* [Exercise instructions] Starting with the first line, output the data exactly, through to the last line.

Available data: Begin

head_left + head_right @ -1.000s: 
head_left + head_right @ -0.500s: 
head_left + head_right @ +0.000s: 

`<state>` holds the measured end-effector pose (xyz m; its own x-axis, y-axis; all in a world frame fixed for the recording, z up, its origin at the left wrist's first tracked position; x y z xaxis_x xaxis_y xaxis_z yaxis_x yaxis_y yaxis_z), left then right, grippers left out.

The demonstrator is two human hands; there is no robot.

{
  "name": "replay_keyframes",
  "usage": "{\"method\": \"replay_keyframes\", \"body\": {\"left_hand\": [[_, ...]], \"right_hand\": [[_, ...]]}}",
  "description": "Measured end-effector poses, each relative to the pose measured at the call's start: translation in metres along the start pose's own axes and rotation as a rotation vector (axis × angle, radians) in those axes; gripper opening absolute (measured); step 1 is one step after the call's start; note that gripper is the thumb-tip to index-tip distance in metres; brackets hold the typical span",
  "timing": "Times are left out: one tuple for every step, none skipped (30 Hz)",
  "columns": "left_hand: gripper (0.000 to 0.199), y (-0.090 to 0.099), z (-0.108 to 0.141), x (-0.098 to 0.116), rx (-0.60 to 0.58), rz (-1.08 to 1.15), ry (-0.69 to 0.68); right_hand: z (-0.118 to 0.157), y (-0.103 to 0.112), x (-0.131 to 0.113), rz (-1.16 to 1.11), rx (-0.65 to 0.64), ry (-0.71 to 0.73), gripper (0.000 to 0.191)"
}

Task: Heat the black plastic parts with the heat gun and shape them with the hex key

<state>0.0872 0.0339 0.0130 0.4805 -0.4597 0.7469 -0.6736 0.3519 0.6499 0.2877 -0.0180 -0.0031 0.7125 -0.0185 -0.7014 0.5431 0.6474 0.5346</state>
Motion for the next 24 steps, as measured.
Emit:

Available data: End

* [Exercise answer]
head_left + head_right @ -1.000s: 
head_left + head_right @ -0.500s: 
head_left + head_right @ +0.000s: 

`<state>` holds the measured end-effector pose (xyz m; its own x-axis, y-axis; all in a world frame fixed for the recording, z up, its origin at the left wrist's first tracked position; x y z xaxis_x xaxis_y xaxis_z yaxis_x yaxis_y yaxis_z), left then right, grippers left out.

The demonstrator is two human hands; there is no robot.

{
  "name": "replay_keyframes",
  "usage": "{\"method\": \"replay_keyframes\", \"body\": {\"left_hand\": [[_, ...]], \"right_hand\": [[_, ...]]}}",
  "description": "Measured end-effector poses, each relative to the pose measured at the call's start: translation in metres along the start pose's own axes and rotation as a rotation vector (axis × angle, radians) in those axes; gripper opening absolute (measured); step 1 is one step after the call's start; note that gripper is the thumb-tip to index-tip distance in metres; brackets hold the typical span",
  "timing": "Times are left out: one tuple for every step, none skipped (30 Hz)",
  "columns": "left_hand: gripper (0.000 to 0.199), y (-0.090 to 0.099), z (-0.108 to 0.141), x (-0.098 to 0.116), rx (-0.60 to 0.58), rz (-1.08 to 1.15), ry (-0.69 to 0.68); right_hand: z (-0.118 to 0.157), y (-0.103 to 0.112), x (-0.131 to 0.113), rz (-1.16 to 1.11), rx (-0.65 to 0.64), ry (-0.71 to 0.73), gripper (0.000 to 0.191)"
}

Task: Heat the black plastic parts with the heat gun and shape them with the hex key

<state>0.0872 0.0339 0.0130 0.4805 -0.4597 0.7469 -0.6736 0.3519 0.6499 0.2877 -0.0180 -0.0031 0.7125 -0.0185 -0.7014 0.5431 0.6474 0.5346</state>
Motion for the next 24 steps, as measured.
Emit:

The exercise has been carried out in full.